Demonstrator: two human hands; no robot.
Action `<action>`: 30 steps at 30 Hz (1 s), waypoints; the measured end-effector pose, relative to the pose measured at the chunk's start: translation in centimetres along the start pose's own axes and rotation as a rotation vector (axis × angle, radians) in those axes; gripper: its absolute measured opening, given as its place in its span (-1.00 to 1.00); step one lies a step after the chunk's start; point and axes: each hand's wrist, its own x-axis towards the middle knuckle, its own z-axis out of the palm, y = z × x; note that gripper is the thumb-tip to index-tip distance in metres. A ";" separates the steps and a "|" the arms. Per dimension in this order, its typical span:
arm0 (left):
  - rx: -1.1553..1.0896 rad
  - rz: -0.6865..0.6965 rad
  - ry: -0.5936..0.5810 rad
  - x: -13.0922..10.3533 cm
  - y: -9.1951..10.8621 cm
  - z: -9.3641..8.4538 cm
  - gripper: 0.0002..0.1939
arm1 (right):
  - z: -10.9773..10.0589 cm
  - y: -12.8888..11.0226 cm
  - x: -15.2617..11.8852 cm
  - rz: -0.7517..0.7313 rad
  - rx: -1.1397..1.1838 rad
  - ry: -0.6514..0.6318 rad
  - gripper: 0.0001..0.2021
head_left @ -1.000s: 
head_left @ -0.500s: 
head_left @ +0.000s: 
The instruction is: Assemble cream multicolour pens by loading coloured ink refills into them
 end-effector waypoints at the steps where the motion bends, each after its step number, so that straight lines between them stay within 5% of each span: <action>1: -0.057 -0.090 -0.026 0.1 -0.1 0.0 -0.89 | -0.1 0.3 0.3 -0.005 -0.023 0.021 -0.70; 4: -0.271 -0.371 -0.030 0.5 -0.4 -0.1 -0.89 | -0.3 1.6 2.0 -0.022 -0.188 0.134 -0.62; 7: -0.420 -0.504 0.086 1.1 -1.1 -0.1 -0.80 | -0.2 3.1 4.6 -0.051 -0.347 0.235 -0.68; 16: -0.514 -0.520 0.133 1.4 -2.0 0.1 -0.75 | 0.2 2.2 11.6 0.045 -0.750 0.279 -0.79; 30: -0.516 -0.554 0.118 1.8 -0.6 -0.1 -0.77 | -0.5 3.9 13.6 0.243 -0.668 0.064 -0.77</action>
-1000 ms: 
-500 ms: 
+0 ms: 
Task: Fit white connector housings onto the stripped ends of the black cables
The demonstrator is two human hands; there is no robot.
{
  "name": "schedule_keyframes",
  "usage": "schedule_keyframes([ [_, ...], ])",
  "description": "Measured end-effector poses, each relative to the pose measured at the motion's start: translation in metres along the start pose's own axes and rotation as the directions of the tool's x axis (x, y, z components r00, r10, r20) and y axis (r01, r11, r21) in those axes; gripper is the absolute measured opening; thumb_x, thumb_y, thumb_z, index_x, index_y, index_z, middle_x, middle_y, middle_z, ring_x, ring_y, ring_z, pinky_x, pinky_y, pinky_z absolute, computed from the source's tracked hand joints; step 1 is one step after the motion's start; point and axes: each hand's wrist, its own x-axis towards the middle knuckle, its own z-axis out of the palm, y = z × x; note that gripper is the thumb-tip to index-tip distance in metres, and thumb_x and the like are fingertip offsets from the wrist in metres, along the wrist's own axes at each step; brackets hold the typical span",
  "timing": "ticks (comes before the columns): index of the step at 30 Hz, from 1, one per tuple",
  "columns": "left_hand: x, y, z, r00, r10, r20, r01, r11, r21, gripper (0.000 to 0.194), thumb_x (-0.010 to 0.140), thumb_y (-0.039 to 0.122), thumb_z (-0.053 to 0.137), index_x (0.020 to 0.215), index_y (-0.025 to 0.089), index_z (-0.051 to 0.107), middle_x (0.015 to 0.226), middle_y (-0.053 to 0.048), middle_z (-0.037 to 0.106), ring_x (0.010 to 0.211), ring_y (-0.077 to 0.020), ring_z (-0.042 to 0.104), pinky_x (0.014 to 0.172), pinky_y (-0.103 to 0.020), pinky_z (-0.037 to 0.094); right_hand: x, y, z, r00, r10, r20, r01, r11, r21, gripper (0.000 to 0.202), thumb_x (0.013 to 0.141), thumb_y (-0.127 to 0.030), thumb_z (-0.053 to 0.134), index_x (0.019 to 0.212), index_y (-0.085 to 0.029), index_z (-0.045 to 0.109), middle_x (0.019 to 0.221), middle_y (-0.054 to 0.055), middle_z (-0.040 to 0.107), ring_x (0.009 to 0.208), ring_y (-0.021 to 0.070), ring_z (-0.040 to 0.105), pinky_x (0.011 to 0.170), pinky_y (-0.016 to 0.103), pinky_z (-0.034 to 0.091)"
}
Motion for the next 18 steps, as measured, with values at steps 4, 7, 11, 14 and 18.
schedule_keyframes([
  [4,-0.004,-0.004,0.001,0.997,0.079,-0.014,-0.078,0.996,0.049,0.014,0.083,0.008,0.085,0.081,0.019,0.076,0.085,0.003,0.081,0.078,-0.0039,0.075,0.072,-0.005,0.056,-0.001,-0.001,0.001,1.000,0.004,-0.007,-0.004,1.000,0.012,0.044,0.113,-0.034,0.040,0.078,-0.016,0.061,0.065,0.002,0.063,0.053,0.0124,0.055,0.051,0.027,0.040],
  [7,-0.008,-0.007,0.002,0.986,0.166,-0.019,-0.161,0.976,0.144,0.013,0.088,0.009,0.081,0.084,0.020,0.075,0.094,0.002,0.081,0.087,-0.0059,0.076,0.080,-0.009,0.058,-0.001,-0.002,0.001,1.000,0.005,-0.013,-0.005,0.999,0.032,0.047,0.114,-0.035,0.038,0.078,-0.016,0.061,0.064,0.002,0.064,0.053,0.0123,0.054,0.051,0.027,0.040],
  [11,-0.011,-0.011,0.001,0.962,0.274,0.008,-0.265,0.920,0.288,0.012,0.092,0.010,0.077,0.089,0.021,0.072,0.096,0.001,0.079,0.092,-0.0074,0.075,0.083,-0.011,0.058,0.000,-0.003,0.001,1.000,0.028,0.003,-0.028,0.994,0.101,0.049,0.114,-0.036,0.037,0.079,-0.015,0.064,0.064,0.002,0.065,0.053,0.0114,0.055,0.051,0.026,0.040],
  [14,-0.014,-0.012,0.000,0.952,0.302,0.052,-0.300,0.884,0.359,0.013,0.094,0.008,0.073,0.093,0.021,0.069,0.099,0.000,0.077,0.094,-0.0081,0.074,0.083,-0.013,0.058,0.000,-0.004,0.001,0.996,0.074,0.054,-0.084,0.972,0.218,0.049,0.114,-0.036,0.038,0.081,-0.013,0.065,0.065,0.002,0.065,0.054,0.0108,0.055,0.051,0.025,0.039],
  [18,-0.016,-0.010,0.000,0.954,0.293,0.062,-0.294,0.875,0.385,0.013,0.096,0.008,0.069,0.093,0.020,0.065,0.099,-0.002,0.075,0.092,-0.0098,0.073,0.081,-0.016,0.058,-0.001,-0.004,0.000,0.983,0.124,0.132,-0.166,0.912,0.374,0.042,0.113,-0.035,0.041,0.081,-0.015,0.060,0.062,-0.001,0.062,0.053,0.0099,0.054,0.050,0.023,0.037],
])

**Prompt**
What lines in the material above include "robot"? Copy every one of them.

**Written response**
Demonstrator: two human hands; no robot.
The demonstrator is two human hands; there is no robot.

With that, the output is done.